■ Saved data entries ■
▼

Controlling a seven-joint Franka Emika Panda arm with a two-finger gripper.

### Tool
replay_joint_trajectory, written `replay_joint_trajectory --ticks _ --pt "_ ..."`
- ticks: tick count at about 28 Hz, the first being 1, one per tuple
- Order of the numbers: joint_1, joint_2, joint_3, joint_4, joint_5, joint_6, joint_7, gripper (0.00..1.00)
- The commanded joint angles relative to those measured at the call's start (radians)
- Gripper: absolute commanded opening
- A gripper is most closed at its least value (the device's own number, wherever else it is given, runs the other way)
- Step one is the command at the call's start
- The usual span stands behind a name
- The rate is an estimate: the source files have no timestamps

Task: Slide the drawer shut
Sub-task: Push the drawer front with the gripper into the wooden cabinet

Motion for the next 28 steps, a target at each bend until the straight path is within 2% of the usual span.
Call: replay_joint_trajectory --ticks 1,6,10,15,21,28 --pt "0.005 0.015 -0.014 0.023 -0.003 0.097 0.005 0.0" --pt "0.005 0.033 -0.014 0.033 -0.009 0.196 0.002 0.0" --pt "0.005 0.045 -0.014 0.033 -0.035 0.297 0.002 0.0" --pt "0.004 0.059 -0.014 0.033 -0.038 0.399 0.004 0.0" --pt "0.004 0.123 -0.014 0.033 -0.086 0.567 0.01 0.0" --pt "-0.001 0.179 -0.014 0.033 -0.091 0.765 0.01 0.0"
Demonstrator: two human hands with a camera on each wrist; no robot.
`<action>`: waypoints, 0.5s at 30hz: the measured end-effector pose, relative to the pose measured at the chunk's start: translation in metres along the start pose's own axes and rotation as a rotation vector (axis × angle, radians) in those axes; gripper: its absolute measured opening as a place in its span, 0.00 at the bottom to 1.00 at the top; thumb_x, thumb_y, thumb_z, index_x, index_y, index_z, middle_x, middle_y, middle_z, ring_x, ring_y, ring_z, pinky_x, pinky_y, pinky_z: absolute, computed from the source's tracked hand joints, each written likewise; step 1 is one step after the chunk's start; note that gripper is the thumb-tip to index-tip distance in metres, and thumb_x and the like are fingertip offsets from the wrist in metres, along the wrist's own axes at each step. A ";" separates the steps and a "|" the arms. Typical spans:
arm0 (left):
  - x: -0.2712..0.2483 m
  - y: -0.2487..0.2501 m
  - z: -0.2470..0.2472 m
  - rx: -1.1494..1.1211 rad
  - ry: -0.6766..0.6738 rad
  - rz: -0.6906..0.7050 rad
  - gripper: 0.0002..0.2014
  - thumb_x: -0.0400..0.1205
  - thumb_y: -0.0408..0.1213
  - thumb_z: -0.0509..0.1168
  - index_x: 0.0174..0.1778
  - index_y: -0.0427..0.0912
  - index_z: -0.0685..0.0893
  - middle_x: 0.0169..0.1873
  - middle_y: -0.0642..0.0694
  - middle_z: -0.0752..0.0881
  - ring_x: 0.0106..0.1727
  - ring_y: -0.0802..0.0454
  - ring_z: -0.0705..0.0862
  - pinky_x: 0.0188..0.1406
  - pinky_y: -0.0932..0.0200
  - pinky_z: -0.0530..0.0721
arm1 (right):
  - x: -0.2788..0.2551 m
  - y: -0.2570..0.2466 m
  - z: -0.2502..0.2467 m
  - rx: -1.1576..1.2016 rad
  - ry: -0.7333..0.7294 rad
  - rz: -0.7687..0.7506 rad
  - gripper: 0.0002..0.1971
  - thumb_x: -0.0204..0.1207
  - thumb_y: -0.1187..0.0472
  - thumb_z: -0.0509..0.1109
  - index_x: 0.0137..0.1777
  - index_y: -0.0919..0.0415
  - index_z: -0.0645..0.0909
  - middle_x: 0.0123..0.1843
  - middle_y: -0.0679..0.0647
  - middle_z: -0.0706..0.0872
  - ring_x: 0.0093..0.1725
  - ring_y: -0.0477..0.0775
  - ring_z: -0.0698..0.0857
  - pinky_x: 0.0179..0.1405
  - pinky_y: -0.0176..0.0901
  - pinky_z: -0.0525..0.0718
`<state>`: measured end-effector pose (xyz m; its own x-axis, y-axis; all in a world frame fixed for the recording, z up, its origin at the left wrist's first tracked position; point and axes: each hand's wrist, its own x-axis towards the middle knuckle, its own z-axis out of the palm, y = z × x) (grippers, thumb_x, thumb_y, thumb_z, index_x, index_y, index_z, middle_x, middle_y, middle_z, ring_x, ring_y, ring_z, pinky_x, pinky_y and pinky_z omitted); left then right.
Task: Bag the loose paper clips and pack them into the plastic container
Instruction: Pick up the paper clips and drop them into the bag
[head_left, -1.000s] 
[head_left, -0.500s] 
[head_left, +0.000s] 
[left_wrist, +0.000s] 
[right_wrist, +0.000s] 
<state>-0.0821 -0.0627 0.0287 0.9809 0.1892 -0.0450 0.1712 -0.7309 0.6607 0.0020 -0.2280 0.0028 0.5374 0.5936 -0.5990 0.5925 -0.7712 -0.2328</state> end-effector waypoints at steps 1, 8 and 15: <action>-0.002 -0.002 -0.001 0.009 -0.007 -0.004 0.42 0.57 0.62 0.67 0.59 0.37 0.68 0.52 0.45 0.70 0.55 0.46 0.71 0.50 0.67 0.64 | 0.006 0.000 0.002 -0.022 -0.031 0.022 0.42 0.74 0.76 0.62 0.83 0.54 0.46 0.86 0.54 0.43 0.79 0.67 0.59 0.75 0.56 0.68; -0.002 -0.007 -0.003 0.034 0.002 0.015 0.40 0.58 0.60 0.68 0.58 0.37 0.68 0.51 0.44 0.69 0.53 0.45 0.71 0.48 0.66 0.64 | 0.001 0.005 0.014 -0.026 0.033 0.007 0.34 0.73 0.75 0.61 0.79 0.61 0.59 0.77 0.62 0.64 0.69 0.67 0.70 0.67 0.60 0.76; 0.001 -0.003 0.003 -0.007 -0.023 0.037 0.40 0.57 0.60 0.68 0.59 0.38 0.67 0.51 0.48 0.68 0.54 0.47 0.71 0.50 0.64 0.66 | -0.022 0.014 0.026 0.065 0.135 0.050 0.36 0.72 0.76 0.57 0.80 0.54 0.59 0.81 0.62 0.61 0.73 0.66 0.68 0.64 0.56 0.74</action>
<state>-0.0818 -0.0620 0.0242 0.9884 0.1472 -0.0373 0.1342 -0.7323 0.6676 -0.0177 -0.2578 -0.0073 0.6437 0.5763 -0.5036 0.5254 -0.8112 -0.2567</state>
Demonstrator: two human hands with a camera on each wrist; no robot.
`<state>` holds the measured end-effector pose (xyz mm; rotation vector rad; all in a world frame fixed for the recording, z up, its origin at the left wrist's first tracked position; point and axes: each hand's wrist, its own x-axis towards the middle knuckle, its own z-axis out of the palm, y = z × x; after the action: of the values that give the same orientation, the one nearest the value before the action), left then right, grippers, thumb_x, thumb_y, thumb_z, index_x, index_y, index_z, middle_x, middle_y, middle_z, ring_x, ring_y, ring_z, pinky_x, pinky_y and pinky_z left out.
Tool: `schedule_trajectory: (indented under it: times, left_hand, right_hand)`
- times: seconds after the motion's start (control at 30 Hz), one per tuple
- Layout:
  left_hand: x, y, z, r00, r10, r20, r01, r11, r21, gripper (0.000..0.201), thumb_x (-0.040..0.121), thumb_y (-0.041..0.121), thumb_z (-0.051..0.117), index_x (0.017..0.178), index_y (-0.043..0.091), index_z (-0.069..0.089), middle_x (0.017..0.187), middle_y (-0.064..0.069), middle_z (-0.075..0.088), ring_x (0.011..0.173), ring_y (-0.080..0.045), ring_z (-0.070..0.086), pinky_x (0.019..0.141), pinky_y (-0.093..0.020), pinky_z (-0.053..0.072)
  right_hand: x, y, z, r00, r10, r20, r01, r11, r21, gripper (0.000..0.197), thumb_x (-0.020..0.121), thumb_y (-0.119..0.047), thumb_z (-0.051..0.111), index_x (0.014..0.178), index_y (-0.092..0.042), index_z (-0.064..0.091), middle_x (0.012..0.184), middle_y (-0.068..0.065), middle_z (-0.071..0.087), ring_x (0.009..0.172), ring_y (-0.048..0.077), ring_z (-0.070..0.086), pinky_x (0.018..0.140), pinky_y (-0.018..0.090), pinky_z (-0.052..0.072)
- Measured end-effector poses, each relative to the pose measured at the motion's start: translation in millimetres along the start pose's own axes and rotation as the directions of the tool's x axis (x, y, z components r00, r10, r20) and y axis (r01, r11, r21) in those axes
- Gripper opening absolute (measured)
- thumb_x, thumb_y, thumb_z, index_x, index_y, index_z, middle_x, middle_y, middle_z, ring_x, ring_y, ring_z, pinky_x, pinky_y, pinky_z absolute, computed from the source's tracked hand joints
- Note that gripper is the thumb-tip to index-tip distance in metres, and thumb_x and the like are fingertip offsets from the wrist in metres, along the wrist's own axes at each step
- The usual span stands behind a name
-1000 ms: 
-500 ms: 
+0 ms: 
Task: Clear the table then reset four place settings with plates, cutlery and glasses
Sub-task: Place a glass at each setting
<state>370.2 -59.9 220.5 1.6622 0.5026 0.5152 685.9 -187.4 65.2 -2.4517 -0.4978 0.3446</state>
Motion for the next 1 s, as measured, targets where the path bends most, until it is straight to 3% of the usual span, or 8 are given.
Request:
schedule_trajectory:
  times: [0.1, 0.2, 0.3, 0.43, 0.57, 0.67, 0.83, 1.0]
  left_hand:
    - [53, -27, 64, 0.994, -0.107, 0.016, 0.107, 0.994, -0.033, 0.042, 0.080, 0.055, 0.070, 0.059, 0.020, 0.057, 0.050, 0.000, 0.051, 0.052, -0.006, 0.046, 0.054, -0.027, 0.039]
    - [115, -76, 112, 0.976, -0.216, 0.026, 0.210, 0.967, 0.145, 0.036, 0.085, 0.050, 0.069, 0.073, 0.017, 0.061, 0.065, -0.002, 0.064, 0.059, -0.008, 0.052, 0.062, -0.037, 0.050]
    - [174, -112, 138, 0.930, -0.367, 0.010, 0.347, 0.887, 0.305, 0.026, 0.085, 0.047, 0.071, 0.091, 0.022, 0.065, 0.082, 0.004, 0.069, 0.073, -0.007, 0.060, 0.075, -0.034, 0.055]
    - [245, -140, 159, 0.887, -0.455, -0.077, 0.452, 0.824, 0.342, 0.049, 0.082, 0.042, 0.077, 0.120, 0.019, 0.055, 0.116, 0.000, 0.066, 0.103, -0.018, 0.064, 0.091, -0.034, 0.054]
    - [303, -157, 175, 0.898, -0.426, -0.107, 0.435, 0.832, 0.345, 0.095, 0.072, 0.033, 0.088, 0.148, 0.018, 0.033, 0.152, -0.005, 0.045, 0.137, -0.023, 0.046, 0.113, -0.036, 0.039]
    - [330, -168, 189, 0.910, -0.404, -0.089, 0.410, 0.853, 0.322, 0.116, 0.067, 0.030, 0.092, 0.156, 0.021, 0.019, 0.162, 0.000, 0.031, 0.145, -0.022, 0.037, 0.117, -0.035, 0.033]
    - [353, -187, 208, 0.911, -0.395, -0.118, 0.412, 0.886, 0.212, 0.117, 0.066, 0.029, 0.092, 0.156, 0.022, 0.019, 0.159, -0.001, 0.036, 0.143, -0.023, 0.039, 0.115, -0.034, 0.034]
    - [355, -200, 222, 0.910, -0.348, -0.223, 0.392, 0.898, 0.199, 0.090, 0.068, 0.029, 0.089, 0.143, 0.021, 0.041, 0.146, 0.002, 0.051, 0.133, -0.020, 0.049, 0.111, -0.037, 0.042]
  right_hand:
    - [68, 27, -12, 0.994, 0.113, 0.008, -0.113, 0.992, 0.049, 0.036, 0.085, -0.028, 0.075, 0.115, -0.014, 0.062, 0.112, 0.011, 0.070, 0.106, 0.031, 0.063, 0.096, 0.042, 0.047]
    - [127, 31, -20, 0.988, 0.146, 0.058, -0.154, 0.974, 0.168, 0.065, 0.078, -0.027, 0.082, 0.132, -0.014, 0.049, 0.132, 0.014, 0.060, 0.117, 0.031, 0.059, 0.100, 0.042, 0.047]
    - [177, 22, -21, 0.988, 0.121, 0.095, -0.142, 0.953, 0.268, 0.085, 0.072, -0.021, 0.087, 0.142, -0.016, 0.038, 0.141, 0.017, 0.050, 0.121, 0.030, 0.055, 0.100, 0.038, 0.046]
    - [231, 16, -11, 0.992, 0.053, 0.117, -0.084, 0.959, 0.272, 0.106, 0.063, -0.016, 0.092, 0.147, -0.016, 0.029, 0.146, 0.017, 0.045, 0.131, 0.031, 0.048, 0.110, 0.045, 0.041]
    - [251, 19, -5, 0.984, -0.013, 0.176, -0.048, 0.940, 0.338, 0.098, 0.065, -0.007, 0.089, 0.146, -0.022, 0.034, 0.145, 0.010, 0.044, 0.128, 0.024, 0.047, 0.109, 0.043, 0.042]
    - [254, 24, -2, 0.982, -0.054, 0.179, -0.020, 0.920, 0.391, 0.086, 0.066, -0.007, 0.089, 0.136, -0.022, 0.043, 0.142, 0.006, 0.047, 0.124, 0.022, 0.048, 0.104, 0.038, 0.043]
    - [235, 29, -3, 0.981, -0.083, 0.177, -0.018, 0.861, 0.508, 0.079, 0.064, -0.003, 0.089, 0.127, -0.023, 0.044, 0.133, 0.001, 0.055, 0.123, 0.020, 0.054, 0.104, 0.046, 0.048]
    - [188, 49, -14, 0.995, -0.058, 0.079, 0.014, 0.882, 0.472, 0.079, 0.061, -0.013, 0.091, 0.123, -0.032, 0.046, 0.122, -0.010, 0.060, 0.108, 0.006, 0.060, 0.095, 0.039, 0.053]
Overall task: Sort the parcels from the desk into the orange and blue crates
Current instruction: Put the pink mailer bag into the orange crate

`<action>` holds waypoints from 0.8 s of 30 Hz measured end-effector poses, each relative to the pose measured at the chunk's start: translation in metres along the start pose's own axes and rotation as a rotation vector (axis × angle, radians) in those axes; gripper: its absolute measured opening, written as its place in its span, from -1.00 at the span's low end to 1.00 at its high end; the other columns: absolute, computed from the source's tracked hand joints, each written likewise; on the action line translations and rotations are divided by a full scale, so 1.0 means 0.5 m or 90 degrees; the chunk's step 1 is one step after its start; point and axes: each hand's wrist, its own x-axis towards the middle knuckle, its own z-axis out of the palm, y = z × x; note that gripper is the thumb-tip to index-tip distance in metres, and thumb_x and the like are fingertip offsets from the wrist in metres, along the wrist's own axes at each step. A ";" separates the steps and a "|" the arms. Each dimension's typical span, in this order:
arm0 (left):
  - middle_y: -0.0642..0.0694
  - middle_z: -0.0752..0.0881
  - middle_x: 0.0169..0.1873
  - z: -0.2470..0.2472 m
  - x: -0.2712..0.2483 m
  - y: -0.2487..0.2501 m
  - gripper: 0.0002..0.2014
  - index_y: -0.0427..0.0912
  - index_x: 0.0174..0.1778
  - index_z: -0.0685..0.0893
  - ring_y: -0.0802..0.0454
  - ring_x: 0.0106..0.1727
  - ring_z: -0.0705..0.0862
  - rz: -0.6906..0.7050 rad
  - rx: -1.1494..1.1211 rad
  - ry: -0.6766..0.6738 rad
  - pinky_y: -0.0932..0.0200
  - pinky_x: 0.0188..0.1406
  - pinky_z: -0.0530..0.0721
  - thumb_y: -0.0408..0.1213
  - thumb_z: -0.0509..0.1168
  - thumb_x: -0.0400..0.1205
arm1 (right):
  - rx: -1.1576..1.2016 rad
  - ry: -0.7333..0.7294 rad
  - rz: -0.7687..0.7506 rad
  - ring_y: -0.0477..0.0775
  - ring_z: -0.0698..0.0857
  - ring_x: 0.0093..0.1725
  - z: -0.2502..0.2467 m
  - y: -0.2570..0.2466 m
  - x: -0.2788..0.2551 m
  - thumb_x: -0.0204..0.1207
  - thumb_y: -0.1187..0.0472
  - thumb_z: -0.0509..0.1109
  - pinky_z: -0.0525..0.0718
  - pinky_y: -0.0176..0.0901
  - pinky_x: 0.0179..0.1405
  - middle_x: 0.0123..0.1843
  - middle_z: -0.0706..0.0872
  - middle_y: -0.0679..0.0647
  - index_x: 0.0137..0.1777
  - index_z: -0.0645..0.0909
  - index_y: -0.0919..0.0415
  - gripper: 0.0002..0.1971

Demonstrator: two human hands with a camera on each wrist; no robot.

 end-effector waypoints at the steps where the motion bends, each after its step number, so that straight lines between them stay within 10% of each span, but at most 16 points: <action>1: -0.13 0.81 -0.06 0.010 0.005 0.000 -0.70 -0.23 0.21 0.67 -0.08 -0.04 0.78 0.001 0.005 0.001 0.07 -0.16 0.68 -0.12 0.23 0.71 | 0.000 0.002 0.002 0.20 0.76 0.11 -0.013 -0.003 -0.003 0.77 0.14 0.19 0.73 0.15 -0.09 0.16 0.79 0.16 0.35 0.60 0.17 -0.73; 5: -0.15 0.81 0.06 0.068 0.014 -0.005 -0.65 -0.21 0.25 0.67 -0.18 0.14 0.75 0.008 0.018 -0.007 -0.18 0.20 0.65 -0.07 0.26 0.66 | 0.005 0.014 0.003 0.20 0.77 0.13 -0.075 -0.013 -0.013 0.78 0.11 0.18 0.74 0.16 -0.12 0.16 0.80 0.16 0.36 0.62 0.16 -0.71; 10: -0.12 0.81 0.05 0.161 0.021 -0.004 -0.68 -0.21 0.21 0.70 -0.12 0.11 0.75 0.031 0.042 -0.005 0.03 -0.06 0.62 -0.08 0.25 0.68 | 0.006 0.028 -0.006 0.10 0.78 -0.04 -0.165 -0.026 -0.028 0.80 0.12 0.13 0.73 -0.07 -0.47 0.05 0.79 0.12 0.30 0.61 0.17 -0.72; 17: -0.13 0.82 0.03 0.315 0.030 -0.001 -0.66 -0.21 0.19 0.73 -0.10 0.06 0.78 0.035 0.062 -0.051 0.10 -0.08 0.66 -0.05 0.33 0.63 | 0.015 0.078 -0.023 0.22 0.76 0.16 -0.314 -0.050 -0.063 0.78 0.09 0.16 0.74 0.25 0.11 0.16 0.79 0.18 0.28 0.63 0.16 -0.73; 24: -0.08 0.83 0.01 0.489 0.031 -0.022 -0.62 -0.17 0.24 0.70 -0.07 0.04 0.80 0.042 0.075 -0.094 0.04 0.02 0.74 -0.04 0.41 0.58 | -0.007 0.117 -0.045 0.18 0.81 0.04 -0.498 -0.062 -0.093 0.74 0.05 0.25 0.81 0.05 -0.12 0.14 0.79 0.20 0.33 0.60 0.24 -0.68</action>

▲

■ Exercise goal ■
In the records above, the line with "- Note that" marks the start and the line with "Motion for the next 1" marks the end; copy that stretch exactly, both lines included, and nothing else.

■ Output for this task ■
- Note that gripper is the thumb-tip to index-tip distance in metres, and thumb_x and the like are fingertip offsets from the wrist in metres, along the wrist's own axes at each step
- The usual span stands behind a name
-1000 ms: 
-500 ms: 
+0 ms: 
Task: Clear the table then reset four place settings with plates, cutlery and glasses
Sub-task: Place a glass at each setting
<state>370.2 -59.9 220.5 1.6622 0.5026 0.5152 685.9 -187.4 65.2 -2.4517 -0.4978 0.3446</state>
Motion for the next 1 s, as measured, targets where the path bends most, until it is straight to 3% of the usual span, or 8 are given.

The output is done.